I am building a static analysis tool which gets LLVM IR as input. I want to know which Basic blocks in the IR map to an unsafe scope in the source program.
AFAICT this information is not present in LLVM IR and doesn't seem to be present in MIR also. I am looking for
Is there a known method to retain this information in LLVM IR?
If nothing exists, how might I might go about mapping an unsafe code block/function to it equivalent LLVM IR?
It is available at mir.source_scopes[source_scope].local_data.safety. Unsafeck has run on MIR instead of HIR or AST for a while now. There is a proposal to move it to THIR though.
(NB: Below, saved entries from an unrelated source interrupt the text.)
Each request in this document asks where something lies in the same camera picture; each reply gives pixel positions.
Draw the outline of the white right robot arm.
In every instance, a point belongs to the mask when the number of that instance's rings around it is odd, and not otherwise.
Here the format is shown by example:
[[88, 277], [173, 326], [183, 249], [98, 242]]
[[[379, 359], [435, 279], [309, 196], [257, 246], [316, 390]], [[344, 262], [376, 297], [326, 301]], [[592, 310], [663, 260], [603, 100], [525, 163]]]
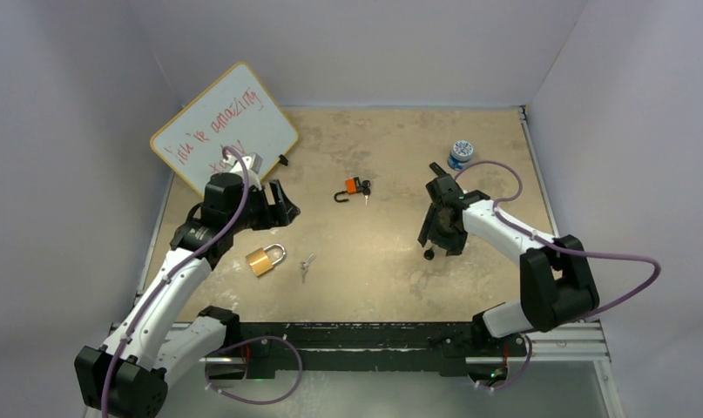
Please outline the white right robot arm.
[[426, 185], [431, 204], [418, 236], [431, 259], [434, 246], [448, 256], [462, 254], [476, 236], [519, 268], [519, 298], [474, 315], [470, 341], [481, 354], [492, 354], [505, 337], [547, 332], [577, 320], [599, 305], [597, 287], [583, 247], [575, 237], [542, 234], [496, 208], [487, 194], [465, 192], [439, 164]]

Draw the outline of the small silver keys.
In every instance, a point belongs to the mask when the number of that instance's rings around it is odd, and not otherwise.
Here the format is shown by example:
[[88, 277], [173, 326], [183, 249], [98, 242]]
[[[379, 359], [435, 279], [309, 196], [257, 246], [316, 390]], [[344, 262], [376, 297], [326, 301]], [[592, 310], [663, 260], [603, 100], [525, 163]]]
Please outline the small silver keys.
[[302, 260], [300, 262], [301, 283], [302, 284], [304, 284], [306, 282], [306, 278], [308, 275], [310, 265], [315, 259], [316, 259], [316, 254], [310, 253], [304, 260]]

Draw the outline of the brass padlock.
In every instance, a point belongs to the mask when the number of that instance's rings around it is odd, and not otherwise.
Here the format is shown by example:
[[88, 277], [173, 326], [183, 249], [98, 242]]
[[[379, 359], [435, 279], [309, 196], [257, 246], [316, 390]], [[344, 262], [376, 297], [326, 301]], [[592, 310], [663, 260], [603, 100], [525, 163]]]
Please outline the brass padlock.
[[249, 253], [245, 259], [255, 277], [259, 278], [270, 272], [287, 257], [286, 248], [279, 243], [260, 247]]

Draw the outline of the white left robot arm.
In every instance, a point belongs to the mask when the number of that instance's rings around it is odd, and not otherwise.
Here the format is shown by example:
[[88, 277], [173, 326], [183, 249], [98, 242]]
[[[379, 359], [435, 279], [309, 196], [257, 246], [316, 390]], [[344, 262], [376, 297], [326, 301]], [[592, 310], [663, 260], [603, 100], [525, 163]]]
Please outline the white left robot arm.
[[208, 354], [250, 354], [269, 349], [274, 336], [247, 339], [240, 318], [230, 310], [207, 307], [184, 334], [169, 340], [182, 307], [246, 229], [288, 226], [300, 213], [281, 182], [273, 195], [235, 173], [214, 174], [206, 185], [201, 215], [189, 215], [172, 240], [161, 267], [139, 302], [99, 347], [83, 347], [74, 367], [84, 404], [103, 416], [154, 417], [169, 389]]

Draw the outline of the orange padlock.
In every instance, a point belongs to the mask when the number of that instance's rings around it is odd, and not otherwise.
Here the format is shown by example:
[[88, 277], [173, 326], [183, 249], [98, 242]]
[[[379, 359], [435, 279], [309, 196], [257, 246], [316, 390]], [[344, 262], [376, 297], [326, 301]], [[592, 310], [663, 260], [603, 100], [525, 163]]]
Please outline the orange padlock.
[[354, 177], [347, 179], [344, 182], [344, 189], [336, 192], [334, 195], [334, 201], [336, 203], [346, 203], [349, 202], [349, 196], [355, 195], [362, 191], [362, 181], [359, 177]]

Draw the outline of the black-headed keys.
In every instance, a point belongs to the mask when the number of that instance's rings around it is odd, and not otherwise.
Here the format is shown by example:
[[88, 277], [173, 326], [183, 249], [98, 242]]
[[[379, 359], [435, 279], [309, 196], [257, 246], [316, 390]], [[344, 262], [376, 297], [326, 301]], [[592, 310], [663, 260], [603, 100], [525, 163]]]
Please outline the black-headed keys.
[[368, 205], [369, 196], [371, 194], [371, 182], [369, 180], [363, 180], [361, 183], [361, 192], [364, 196], [365, 205]]
DebugInfo should work. Specifically, following DILocation -> DILexicalBlock entries will get me the enclosing "unsafe" scope. Ideally, I only want to read the LLVM IR file and not the accompanying source. The solution here would be to add an "unsafe" attribute to a LexicalBlock debug info when it is generated by the compiler. Something similar will be needed for unsafe functions.
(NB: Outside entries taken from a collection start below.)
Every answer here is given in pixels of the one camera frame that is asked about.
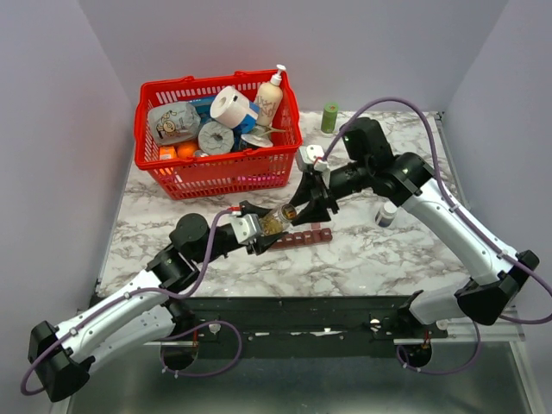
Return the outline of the clear pill bottle yellow pills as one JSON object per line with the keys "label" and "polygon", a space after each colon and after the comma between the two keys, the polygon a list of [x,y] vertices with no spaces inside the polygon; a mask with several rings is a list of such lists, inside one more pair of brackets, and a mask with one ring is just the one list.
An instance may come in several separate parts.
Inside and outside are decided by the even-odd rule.
{"label": "clear pill bottle yellow pills", "polygon": [[291,204],[281,204],[260,219],[263,235],[277,235],[287,230],[296,218],[297,211]]}

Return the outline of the red weekly pill organizer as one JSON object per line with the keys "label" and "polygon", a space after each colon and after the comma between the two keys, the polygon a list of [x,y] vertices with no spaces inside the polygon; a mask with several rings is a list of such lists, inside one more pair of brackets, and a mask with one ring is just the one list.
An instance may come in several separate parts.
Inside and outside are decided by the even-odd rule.
{"label": "red weekly pill organizer", "polygon": [[272,249],[290,249],[329,243],[333,233],[329,227],[321,223],[313,223],[307,229],[284,235],[272,245]]}

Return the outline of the green lid of bottle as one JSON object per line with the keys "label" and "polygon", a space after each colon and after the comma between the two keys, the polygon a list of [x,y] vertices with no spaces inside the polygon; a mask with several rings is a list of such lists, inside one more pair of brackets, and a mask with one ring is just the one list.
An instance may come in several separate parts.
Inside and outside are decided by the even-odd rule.
{"label": "green lid of bottle", "polygon": [[323,107],[323,115],[320,130],[325,134],[331,134],[336,128],[336,119],[339,107],[336,102],[326,103]]}

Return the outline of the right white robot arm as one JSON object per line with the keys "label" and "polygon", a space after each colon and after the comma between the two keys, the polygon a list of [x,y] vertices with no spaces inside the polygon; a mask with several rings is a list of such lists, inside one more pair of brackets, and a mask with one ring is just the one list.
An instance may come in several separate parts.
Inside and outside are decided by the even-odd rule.
{"label": "right white robot arm", "polygon": [[461,261],[469,278],[459,285],[413,293],[399,308],[398,331],[414,338],[440,320],[468,317],[490,326],[539,264],[530,250],[517,252],[484,229],[414,153],[395,155],[380,124],[361,117],[344,130],[350,162],[330,170],[323,148],[302,146],[296,161],[303,176],[291,203],[302,210],[293,225],[327,222],[337,202],[370,189],[425,224]]}

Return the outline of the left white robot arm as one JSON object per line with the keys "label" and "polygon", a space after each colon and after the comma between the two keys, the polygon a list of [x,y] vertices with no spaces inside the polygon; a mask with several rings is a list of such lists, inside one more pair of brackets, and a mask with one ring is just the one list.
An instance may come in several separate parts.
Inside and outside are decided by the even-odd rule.
{"label": "left white robot arm", "polygon": [[240,248],[263,254],[292,220],[282,206],[248,202],[217,213],[212,222],[198,213],[182,216],[169,244],[118,291],[64,322],[42,321],[32,328],[21,393],[45,393],[60,402],[127,348],[166,337],[185,339],[191,319],[179,310],[179,301],[198,290],[208,265]]}
I see some properties of C++/FORTRAN functions can be marked with spFlags.
Can unsafe functions or unsafe code blocks be marked similarly? Thoughts?
That sounds like a good idea to me. I have no idea what the right way to put this in DWARF would be, though
(Maybe Rust should request a DW_AT_unsafe flag, like Fortran has things like DW_AT_recursive? Or since it's not just the one of the function would it be DW_TAG_unsafe? Or until then maybe it would make sense to set the DW_AT_name to "unsafe" on the lexical block? But today's the first time I've looked at the standard, so I could likely be completely wrong...)
The above looks like a good interim solution to me.
Do we need agreement before code is written? What is the right forum/person/team to discuss this further?